独立したての2000年ごろ、私はこれまで交換した名刺の中で、
最も切ない名刺を受け取りました。
ある食事会で年配の男性から渡されたそれに、
「○○ホテル 総支配人」とありました。
以前、取材をしたことがあったので、その旨を伝えたところ、
その人は罰が悪そうに言ったのです。
「定年退職したんで、2年前の名刺なんですけどね」
困ったように笑うその顔を、私は見ていられませんでした。
この方は、60年以上も生きてきたのに、
肩書きのない自分には価値がないと無意識に感じているんだ。
だから、過去の栄光にしがみついて昔の名刺を配り続けている。
なんて切ないんだろう、と…。
もっと言うと、みじめだな…と思ってしまった。
この経験は、私にとって一つの反面教師となりました。
切ない名刺を久しぶりに思い出したのは、
まったく逆の人生を歩かれている
ヨリタ歯科クリニックの小倉巌さんに出会ったからです。 http://www.yorita.jp/
小倉さんは、管理職を務めた前職を定年後、
「働けるだけでうれしい」と考え、
ヨリタ歯科で患者さんの自転車の出し入れをする
「おっちゃん」になりました。
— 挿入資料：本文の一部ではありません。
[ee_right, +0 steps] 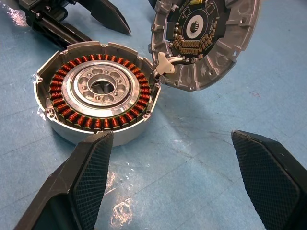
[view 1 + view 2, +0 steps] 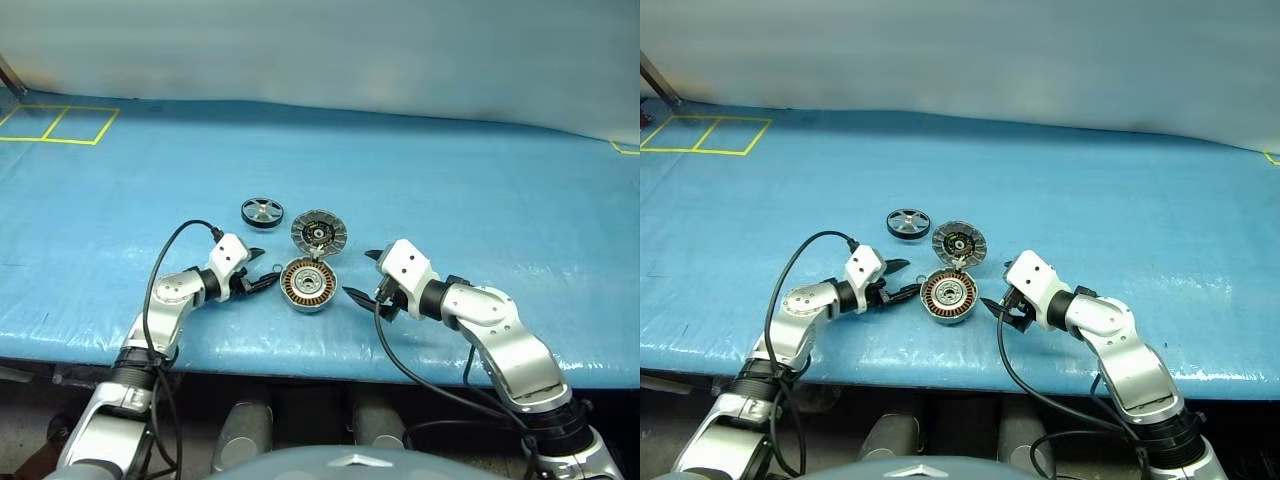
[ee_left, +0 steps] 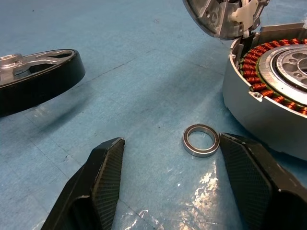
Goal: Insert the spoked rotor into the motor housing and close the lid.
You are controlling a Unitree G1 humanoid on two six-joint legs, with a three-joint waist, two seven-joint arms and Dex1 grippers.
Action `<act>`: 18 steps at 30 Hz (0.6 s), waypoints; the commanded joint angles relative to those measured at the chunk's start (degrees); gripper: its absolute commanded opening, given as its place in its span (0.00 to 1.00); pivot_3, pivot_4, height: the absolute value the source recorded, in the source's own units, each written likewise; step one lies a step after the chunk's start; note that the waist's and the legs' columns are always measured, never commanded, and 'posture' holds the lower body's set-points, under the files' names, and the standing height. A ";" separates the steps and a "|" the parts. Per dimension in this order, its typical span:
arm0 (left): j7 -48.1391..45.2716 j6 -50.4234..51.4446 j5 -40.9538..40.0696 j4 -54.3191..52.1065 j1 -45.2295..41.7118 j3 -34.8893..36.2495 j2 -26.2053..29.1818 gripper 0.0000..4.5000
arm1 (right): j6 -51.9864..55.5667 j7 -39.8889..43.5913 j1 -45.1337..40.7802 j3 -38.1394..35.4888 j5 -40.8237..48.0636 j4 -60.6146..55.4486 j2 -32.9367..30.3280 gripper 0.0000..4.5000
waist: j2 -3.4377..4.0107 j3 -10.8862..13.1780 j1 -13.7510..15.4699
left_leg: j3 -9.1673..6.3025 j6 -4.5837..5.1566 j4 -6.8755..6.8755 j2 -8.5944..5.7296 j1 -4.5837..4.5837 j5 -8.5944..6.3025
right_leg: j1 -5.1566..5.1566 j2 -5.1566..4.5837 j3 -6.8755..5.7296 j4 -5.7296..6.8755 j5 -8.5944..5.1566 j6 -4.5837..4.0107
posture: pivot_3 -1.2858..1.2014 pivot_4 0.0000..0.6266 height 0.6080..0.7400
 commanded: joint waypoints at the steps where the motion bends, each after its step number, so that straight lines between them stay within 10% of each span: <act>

2008年のことです。
ある日、院長の寄田先生が電車に乗っていると
「ヨリタ歯科ってすごい」と隣の女性たちが話していたそうです。
思わず「何がすごいんですか」と身元を隠して尋ねると、
そこはかとなく期待した医療のことではなく(≧∀≦)、
小倉さんのことだったそうです。
誰がどの自転車でどの方向から来たか、
おっちゃんは記憶していて、何も言わなくても、
帰る方角に車輪を向けて出してくれる、と言うのです。
いつも笑顔で親切なおっちゃんは、
いつの間にか患者さんのアイドルになっていました。
小さな子どもたちから、思春期の女の子から、
たくさんのラブレターがおっちゃんのもとに届きます。
管理職のエライ立場を経験していても、
「自転車置き場のおっちゃんになることに何の抵抗もなかった」
と小倉さん。
むしろ、
・単なる自転車の受け渡しロボットではないということ、
・ヨリタ歯科で一番最初に患者さんが出会うのは自分であるということ、
・自分の言動で「さすがヨリタ歯科」と思ってもらいたいということ、
このように、誇りを持って働かれました。 .
2014年に、ヨリタ歯科が大きな店舗に移ったことで、
自転車管理の仕事は不要になりました。
おっちゃんはどうなるの?
おっちゃんがいなくなるのはいや。
患者さんたちから心配の声が数々寄せられました。
いま、小倉さんはヨリタ歯科のフロアで
スマイルサポーター(コンシェルジュ)として働かれています。
肩書がその人の価値を表すわけではない。
人間力があればたくさんの人に必要とされ、愛されるということを
小倉さんは身を持って教えてくれました。
経営ジャーナリストの瀬戸川礼子でした。